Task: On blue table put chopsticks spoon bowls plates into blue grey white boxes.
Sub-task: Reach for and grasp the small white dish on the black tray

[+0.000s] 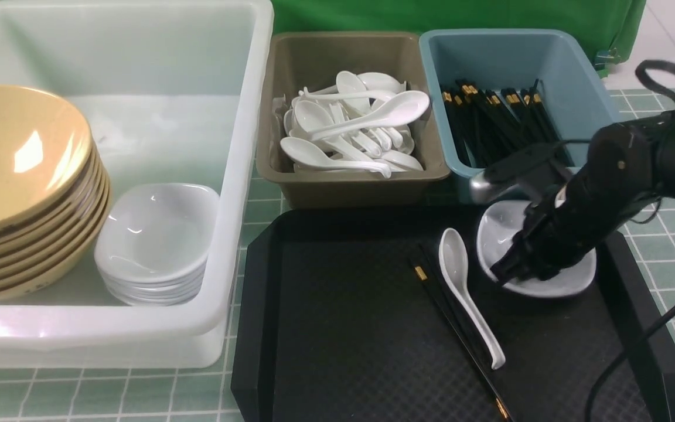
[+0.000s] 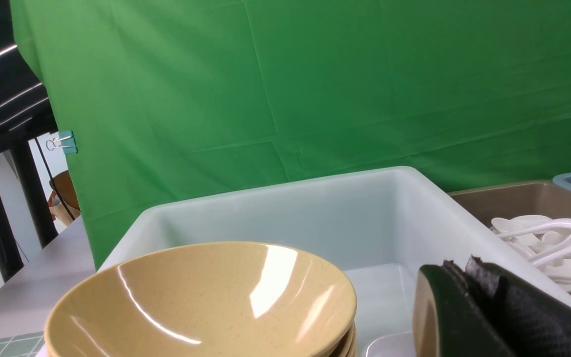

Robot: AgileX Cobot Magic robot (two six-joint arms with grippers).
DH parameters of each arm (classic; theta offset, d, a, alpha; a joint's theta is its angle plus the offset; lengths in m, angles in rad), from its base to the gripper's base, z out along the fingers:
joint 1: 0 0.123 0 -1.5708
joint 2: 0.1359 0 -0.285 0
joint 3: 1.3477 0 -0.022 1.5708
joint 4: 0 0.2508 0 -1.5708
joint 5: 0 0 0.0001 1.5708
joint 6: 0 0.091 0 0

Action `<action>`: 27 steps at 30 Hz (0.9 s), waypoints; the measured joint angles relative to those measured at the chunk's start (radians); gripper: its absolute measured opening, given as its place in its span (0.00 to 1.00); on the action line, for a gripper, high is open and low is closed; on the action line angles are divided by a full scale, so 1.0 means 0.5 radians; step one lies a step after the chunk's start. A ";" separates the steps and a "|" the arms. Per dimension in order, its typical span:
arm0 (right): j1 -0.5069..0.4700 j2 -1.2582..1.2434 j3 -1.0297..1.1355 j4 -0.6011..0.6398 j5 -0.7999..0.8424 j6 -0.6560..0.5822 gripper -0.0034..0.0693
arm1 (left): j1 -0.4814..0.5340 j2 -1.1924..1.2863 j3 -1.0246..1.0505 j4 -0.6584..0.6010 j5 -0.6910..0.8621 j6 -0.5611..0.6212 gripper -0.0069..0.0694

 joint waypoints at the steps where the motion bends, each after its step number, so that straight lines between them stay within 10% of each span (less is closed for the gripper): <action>1: 0.037 -0.011 0.002 0.090 0.083 -0.082 0.19 | 0.000 0.000 0.000 0.000 0.000 0.000 0.10; 8: 0.039 -0.264 0.016 0.187 0.184 -0.181 0.22 | 0.000 0.000 0.000 0.018 0.000 0.000 0.10; 20: -0.444 -0.209 0.139 0.287 0.118 -0.058 0.56 | 0.000 0.000 0.000 0.029 0.000 0.000 0.10; 27: -0.421 -0.082 0.181 0.458 0.073 -0.102 0.49 | 0.000 0.000 0.000 0.030 0.000 0.000 0.10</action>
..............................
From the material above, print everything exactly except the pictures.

* [Exercise solution]:
Task: On blue table put chopsticks spoon bowls plates into blue grey white boxes.
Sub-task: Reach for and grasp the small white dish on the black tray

[+0.000s] 
[+0.000s] 

Robot: AgileX Cobot Magic robot (two six-joint arms with grippers).
DH parameters of each arm (classic; theta offset, d, a, alpha; a joint's theta is its angle plus the offset; lengths in m, angles in rad), from its base to the gripper's base, z out along the fingers:
joint 1: 0 0.123 0 -1.5708
joint 2: 0.1359 0 -0.285 0
joint 3: 1.3477 0 -0.022 1.5708
joint 4: 0 0.2508 0 -1.5708
joint 5: 0 0 0.0001 1.5708
joint 6: 0 0.091 0 0

Action `<action>`: 27 steps at 30 Hz (0.9 s), waypoints; the measured joint angles relative to those measured at the chunk's start (radians); gripper: its absolute measured opening, given as its place in its span (0.00 to 1.00); on the action line, for a gripper, high is open and low is closed; on the action line angles are divided by a full scale, so 1.0 means 0.5 radians; step one lies a step after the chunk's start. A ";" separates the steps and a "|" the arms. Per dimension in order, its typical span:
arm0 (right): j1 -0.5069..0.4700 j2 -1.2582..1.2434 j3 -1.0297..1.1355 j4 -0.6011..0.6398 j5 -0.7999..0.8424 j6 -0.6560..0.5822 gripper -0.0034..0.0693
arm1 (left): j1 -0.4814..0.5340 j2 -1.1924..1.2863 j3 -1.0246..1.0505 j4 -0.6584..0.6010 j5 -0.6910..0.8621 j6 -0.5611..0.6212 gripper -0.0069..0.0694

 joint waypoints at the steps where the motion bends, each after its step number, so that straight lines between them stay within 10% of each span (less is closed for the gripper): <action>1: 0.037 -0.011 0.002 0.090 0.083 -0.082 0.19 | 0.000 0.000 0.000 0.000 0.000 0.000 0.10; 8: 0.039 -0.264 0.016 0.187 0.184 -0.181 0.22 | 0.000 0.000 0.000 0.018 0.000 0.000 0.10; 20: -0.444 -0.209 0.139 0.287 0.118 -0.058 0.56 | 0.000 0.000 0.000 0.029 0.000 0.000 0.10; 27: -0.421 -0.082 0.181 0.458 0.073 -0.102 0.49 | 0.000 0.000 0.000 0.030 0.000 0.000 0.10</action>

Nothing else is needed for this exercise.